● YOUR TASK: Pictures stay out of the answer, but every line of the material must be restated exactly.
___ SOURCE MATERIAL ___
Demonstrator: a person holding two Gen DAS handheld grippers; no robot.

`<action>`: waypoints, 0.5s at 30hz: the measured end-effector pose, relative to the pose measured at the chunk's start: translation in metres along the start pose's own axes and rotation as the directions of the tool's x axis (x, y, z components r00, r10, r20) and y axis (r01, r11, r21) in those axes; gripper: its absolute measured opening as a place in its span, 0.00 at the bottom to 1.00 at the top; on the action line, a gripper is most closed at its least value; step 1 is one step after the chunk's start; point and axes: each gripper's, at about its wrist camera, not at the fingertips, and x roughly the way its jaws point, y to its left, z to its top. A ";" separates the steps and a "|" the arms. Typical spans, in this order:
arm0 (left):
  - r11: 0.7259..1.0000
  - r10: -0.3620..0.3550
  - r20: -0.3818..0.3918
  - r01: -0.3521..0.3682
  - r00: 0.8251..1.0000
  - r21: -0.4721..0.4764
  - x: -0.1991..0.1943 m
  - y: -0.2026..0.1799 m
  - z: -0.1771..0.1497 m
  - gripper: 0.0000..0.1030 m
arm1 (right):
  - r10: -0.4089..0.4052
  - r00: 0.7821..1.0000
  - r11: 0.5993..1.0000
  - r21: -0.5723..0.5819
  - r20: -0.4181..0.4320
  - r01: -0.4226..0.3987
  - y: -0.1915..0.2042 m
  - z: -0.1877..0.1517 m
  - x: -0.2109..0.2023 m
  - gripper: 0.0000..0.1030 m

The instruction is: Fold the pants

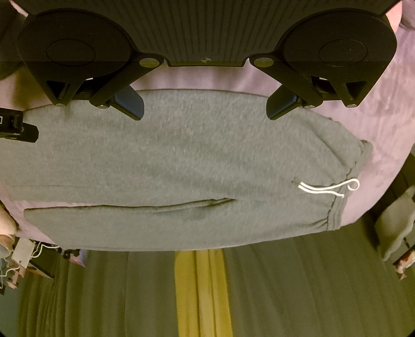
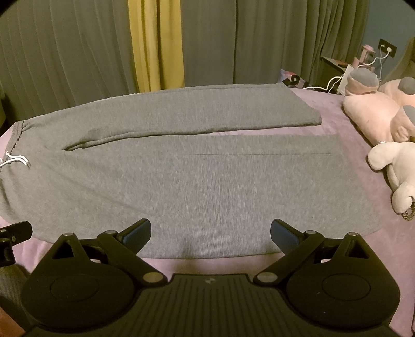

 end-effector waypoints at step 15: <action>1.000 0.010 -0.021 -0.010 1.000 -0.002 0.013 0.001 0.002 1.00 | 0.007 1.000 0.999 -0.046 0.027 -0.006 0.001 -0.005 0.014 0.96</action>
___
● ANSWER:
Demonstrator: a person holding two Gen DAS handheld grippers; no robot.

`<action>`: waypoints, 0.5s at 30hz: the measured end-effector pose, relative to the pose measured at the chunk's start: translation in metres along the start pose's own axes and rotation as the directions of the tool's x axis (x, y, z components r00, r10, r20) and y axis (r01, r11, r21) in those axes; gripper: its absolute measured opening as a place in its span, 0.00 at the bottom to 1.00 at the top; on the action line, a gripper is most closed at its least value; step 1 is one step after the chunk's start; point and axes: each gripper's, at about its wrist camera, not at the fingertips, and x roughly the way its jaws point, y to its left, z to its top. A ";" separates the steps and a "|" the arms. Typical spans, in this order:
arm0 (left):
  - r11: 0.7259..1.0000
  - r10: -0.3620..0.3550
  - r20: -0.3818..0.3918
  - r01: -0.3521..0.3682
  - r00: 0.8251..1.0000
  - r21: -0.4721..0.4764
  - x: -0.1991..0.1943 m
  - y: -0.2026..0.1799 m
  - z: -0.1771..0.1497 m
  - gripper: 0.0000..0.1030 m
arm1 (right):
  - r10: -0.4089..0.4052
  - r00: 0.7821..1.0000
  - r11: 0.5993..1.0000
  - r21: -0.5723..0.5819
  - r20: -0.4181..0.4320
  - r01: -0.4226..0.3987
  - y: -0.1915..0.2042 m
  - z: -0.1877..0.1517 m
  - x: -0.2109..0.2023 m
  - gripper: 0.0000..0.1030 m

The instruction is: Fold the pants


 end-effector waypoints at step 15: <action>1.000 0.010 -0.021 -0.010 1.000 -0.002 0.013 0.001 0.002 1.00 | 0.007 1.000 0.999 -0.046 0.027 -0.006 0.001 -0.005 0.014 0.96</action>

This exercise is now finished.